SQL Server Monitoring Checklist
Every good SQL Server DBA goes through some list of checks when they get to the office in the morning to make sure all of their systems are running smoothly. This tip will highlight some of the more important items that every DBA should be monitoring either manually or by using some form of scheduled scripting.
Note: All of the following queries have been tested on SQL Server 2008 and may not work correctly with previous versions of SQL Server
Item 1 - Are all of your SQL Server services running?
Obviously once you connect to your instance you know that the database service is up and running but you can use the extended stored procedure xp_servicecontrol to check if any service is up and running. Below are a few examples of what you can check.
exec master.dbo.xp_servicecontrol 'QUERYSTATE', 'MSSQLServer' exec master.dbo.xp_servicecontrol 'QUERYSTATE', 'SQLServerAgent' exec master.dbo.xp_servicecontrol 'QUERYSTATE', 'SQLBrowser'
Item 2 - Did all of your SQL Agent Jobs run successfully?
This item can be checked with a fairly straightforward query of the msdb database. The first part of the query checks for any failed job steps and the second part is only concerned with the overall job status. This is also checked because a step could be set to continue even on failure, but should probably still be looked at in the morning. Also, if you are using the SQL Server Agent to backup your databases then this is also a good way to check if any backup jobs failed.

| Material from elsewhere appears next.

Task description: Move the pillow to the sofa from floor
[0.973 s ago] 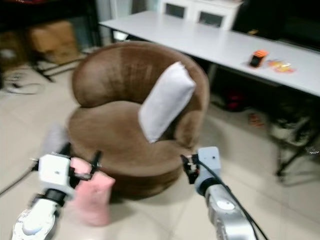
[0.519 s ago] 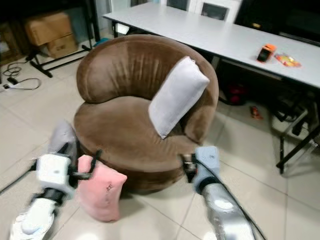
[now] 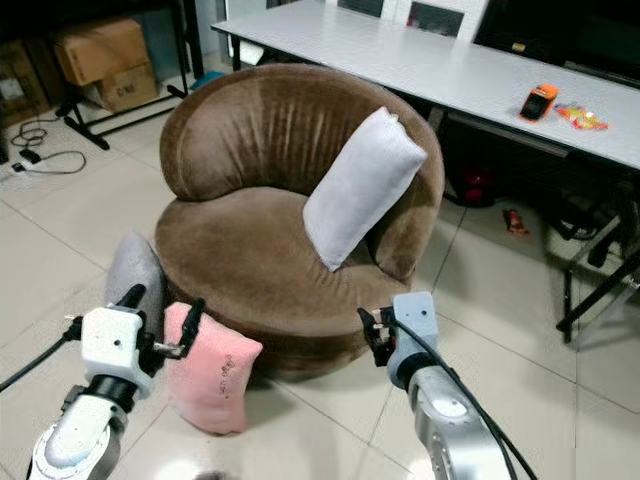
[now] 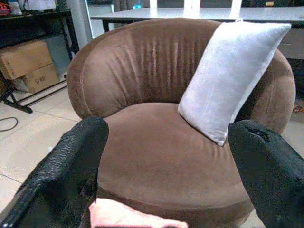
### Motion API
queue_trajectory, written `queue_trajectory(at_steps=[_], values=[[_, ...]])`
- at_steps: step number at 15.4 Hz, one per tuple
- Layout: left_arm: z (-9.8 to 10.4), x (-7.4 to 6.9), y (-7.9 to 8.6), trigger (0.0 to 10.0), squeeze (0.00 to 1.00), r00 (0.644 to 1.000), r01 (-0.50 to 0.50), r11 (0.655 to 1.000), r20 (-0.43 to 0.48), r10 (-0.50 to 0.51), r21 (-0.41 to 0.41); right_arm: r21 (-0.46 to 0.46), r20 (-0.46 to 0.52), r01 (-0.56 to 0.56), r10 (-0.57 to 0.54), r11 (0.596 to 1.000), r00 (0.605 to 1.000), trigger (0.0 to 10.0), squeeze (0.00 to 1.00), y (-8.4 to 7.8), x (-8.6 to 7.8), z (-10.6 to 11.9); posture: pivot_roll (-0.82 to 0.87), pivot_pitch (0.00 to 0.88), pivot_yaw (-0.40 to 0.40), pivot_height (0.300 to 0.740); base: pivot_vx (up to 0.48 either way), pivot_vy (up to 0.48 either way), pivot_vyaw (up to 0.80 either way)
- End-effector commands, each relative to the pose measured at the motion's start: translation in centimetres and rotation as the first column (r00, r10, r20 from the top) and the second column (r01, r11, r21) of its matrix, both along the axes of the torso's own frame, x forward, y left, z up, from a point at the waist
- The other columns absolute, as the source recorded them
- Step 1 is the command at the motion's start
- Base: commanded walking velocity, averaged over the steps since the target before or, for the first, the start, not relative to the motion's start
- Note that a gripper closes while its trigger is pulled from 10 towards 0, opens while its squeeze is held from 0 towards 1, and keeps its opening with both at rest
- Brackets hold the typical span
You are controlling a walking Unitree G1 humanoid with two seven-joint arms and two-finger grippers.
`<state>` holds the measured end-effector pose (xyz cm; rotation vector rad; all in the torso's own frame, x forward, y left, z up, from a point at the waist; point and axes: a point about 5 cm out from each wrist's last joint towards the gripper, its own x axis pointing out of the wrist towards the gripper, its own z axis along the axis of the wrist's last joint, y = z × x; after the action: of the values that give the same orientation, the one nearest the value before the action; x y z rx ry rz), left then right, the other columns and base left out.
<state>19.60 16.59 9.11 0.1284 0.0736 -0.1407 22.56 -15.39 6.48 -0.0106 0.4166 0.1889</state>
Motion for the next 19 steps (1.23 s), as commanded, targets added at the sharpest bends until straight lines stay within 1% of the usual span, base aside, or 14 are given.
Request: queue_trajectory(at_steps=[1, 5, 8, 10, 12, 15, 17, 19], values=[[-0.02, 0.13, 0.12, 10.0, 0.00, 1.000, 0.004, 1.000, -0.005, -0.004, 0.000, -0.008, 0.001, 0.000, 0.000, 1.000, 1.000, 10.0, 0.00, -0.02, 0.07, -0.09, -0.01, 0.000, -0.052, 0.740, 0.000, 0.431, 0.00], [-0.04, 0.21, 0.23, 10.0, 0.00, 1.000, 0.008, 1.000, -0.006, -0.008, 0.006, -0.008, 0.000, -0.002, 0.002, 1.000, 1.000, 10.0, 0.00, 0.00, 0.00, -0.17, -0.01, 0.000, -0.048, 0.740, 0.000, 0.421, 0.00], [0.09, 0.30, 0.19, 10.0, 0.00, 1.000, 0.011, 1.000, 0.004, -0.011, 0.010, -0.007, 0.001, -0.002, 0.002, 1.000, 1.000, 10.0, 0.00, 0.02, -0.01, -0.23, -0.01, 0.000, -0.046, 0.740, 0.000, 0.000, 0.00], [0.13, 0.34, 0.21, 10.0, 0.00, 1.000, 0.016, 1.000, 0.006, -0.016, -0.001, -0.029, 0.010, -0.026, 0.026, 0.999, 1.000, 10.0, 0.00, 0.16, 0.02, -0.14, -0.01, 0.000, -0.046, 0.740, 0.000, 0.000, 0.00], [0.29, 0.31, 0.24, 10.0, 0.00, 1.000, 0.023, 1.000, 0.015, -0.023, -0.015, -0.044, 0.015, -0.056, 0.057, 0.997, 0.998, 10.0, 0.00, 0.47, 0.02, -0.06, -0.01, 0.000, -0.046, 0.740, 0.304, 0.000, 0.80], [0.28, 0.32, 0.20, 10.0, 0.00, 1.000, 0.030, 0.999, 0.011, -0.029, -0.015, -0.035, 0.014, -0.045, 0.045, 0.998, 0.999, 10.0, 0.00, 0.48, 0.06, -0.09, 0.00, 0.000, -0.045, 0.740, 0.390, 0.000, 0.80], [0.25, 0.35, 0.35, 10.0, 0.00, 1.000, 0.024, 1.000, 0.006, -0.023, -0.018, -0.008, 0.017, 0.024, -0.024, 1.000, 1.000, 10.0, 0.00, -0.04, 0.35, -0.08, -0.01, 0.000, -0.038, 0.740, 0.398, 0.000, 0.00], [0.24, 0.36, 0.38, 10.0, 0.00, 1.000, 0.023, 1.000, 0.006, -0.023, -0.019, -0.006, 0.020, 0.031, -0.031, 0.999, 0.999, 10.0, 0.00, -0.08, 0.43, -0.03, -0.01, 0.000, -0.038, 0.740, 0.398, 0.000, 0.00]])
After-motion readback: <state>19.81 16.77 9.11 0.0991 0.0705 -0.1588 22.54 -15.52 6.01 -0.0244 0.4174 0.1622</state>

use msdb go select 'FAILED' as Status, cast(sj.name as varchar(100)) as "Job Name", cast(sjs.step_id as varchar(5)) as "Step ID", cast(sjs.step_name as varchar(30)) as "Step Name", cast(REPLACE(CONVERT(varchar,convert(datetime,convert(varchar,sjh.run_date)),102),'.','-')+' '+SUBSTRING(RIGHT('000000'+CONVERT(varchar,sjh.run_time),6),1,2)+':'+SUBSTRING(RIGHT('000000'+CONVERT(varchar,sjh.run_time),6),3,2)+':'+SUBSTRING(RIGHT('000000'+CONVERT(varchar,sjh.run_time),6),5,2) as varchar(30)) 'Start Date Time', sjh.message as "Message" from sysjobs sj join sysjobsteps sjs on sj.job_id = sjs.job_id join sysjobhistory sjh on sj.job_id = sjh.job_id and sjs.step_id = sjh.step_id where sjh.run_status <> 1 and cast(sjh.run_date as float)*1000000+sjh.run_time > cast(convert(varchar(8), getdate()-1, 112) as float)*1000000+70000 --yesterday at 7am union select 'FAILED',cast(sj.name as varchar(100)) as "Job Name", 'MAIN' as "Step ID", 'MAIN' as "Step Name", cast(REPLACE(CONVERT(varchar,convert(datetime,convert(varchar,sjh.run_date)),102),'.','-')+' '+SUBSTRING(RIGHT('000000'+CONVERT(varchar,sjh.run_time),6),1,2)+':'+SUBSTRING(RIGHT('000000'+CONVERT(varchar,sjh.run_time),6),3,2)+':'+SUBSTRING(RIGHT('000000'+CONVERT(varchar,sjh.run_time),6),5,2) as varchar(30)) 'Start Date Time', sjh.message as "Message" from sysjobs sj join sysjobhistory sjh on sj.job_id = sjh.job_id where sjh.run_status <> 1 and sjh.step_id=0 and cast(sjh.run_date as float)*1000000+sjh.run_time > cast(convert(varchar(8), getdate()-1, 112) as float)*1000000+70000 --yesterday at 7am
- SQL Server System Databases
- Failed SQL Server Agent Jobs
- Do you know if your SQL Server database backups are successful
- SQL Server Agent Tips
Item 3 - Do you have a recent backup of all your SQL Server databases?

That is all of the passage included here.